US-based healthcare company NantHealth has secured the FDA marketing authorisation for its whole-exome tumour-normal in vitro diagnostic (IVD) Omics Core.

NantHealth said that Omics Core is the first whole-exome tumor-normal IVD, designed to measure the overall tumour mutational burden (TMB) in cancer tissue.

In addition, the assay marks the first FDA authorised sequencing platform to report both overall tumour mutation burden in tumour specimens from 19,396 protein-coding genes and somatic alterations in 468 cancer-relevant genes.

NantHealth chairman and CEO Patrick Soon-Shiong said: “Tumor mutation burden (TMB) is now recognized as a key biomarker across multiple tumour types. Studies have shown that immunotherapy treated patients with high TMB had better outcomes compared to those with low TMB.

“Since the potential for TMB as a precision medicine tool is so high, it is imperative that the most accurate and comprehensive method of analysis be applied to enable physicians to determine which tumours could benefit from checkpoint inhibitors and immunotherapy.”

Omics Core is a single-site assay designed to measure TMB

The Omics Core assay is a qualitative IVD test that detects tumour gene alterations in a broad multi-gene panel, using next-generation sequencing of formalin-fixed paraffin-embedded tumour tissue matched with normal specimens from patients with solid malignant neoplasms.

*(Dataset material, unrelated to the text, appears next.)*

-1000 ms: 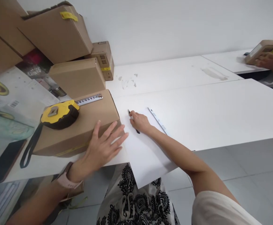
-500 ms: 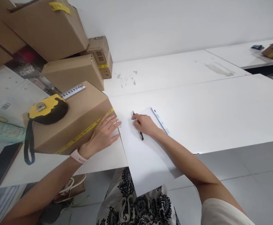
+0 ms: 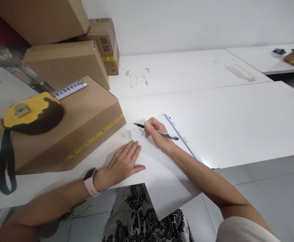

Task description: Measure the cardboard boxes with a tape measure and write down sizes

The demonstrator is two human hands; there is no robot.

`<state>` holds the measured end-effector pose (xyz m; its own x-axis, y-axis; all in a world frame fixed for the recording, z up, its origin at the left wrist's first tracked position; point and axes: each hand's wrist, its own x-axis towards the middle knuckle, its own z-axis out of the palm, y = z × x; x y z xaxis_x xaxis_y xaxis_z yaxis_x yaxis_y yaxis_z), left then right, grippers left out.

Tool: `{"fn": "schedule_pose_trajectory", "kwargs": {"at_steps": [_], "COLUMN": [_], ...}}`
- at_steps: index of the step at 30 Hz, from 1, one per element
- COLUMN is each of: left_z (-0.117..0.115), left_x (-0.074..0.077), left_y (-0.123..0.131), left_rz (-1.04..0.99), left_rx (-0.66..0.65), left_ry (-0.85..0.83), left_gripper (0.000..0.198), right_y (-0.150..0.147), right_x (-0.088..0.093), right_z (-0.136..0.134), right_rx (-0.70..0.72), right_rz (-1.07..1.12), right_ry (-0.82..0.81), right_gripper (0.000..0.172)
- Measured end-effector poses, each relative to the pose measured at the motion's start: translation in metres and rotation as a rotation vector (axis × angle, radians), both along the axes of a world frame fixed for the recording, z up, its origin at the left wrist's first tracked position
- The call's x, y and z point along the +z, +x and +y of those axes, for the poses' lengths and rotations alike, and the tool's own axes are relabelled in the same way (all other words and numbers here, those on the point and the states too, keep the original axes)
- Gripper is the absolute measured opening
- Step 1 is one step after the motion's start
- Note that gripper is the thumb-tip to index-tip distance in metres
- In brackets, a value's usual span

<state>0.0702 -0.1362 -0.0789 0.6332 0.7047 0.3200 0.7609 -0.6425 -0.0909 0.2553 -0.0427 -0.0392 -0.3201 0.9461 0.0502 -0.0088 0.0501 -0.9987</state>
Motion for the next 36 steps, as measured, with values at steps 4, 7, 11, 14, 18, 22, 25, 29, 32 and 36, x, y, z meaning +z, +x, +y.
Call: {"fn": "schedule_pose_trajectory", "kwargs": {"at_steps": [4,7,11,14,18,22,25,29,32,36], "left_z": [-0.006,-0.009,-0.01,-0.012,-0.014,-0.015,-0.015,-0.015,-0.015,-0.015], "left_x": [0.007,0.016,0.021,0.019,0.016,0.015,0.015,0.015,0.015,0.016], "left_y": [0.005,0.005,0.005,0.007,0.009,0.008,0.008,0.008,0.008,0.008], "left_rz": [0.054,0.095,0.093,0.081,0.081,0.086,0.072,0.057,0.056,0.064], "left_rx": [0.037,0.046,0.023,0.032,0.055,0.048,0.045,0.034,0.041,0.037], "left_ry": [0.022,0.006,0.043,0.066,0.08,0.085,0.064,0.037,0.051,0.055], "left_gripper": [0.073,0.062,0.054,0.05,0.047,0.047,0.047,0.047,0.047,0.046], "right_y": [-0.017,-0.029,-0.037,-0.04,-0.043,-0.045,-0.045,-0.045,-0.045,-0.045], "right_x": [-0.008,-0.016,-0.028,-0.032,-0.034,-0.035,-0.033,-0.032,-0.033,-0.033], "right_z": [-0.005,-0.003,-0.006,-0.01,-0.012,-0.016,-0.018,-0.019,-0.019,-0.019], "right_rx": [0.156,0.184,0.073,0.062,0.046,0.02,0.031,0.04,0.055,0.064], "right_rz": [0.076,0.071,-0.046,-0.091,-0.086,-0.131,-0.191,-0.238,-0.257,-0.276], "right_ry": [-0.205,-0.237,-0.092,-0.021,-0.03,-0.03,0.019,0.07,0.093,0.118], "right_gripper": [0.058,0.049,0.029,0.027,0.031,0.032,0.029,0.027,0.026,0.024]}}
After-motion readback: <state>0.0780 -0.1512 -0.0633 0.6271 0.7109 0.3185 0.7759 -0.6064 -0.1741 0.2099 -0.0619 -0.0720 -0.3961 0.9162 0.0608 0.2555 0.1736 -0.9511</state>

The company said that Omics Core has been designed to provide information on somatic mutations and to measure TMB through surveying the total number of somatic non-synonymous exonic variants within the 19,396 genes.

In addition, the assay estimates mutation rate by counting all somatic, synonymous and non-synonymous variants detected in gene coding regions and dividing by the approximate size of the whole exome.

NantHealth chief medical officer Sandeep Bobby Reddy said: “Omics Core is the first whole-exome test for TMB authorized by the FDA, and as such, marks a watershed moment in oncology. Clinicians can now directly measure the mutations in a patient’s tumor specimen accurately via tumour-normal sequencing and have confidence that the results they receive are fully validated to help support better therapeutic decisions.

“Also, the breadth of a whole exome means that many more neoepitopes and novel targets may be identified to support vaccine development, novel drug development, and therapies for previously undruggable targets.”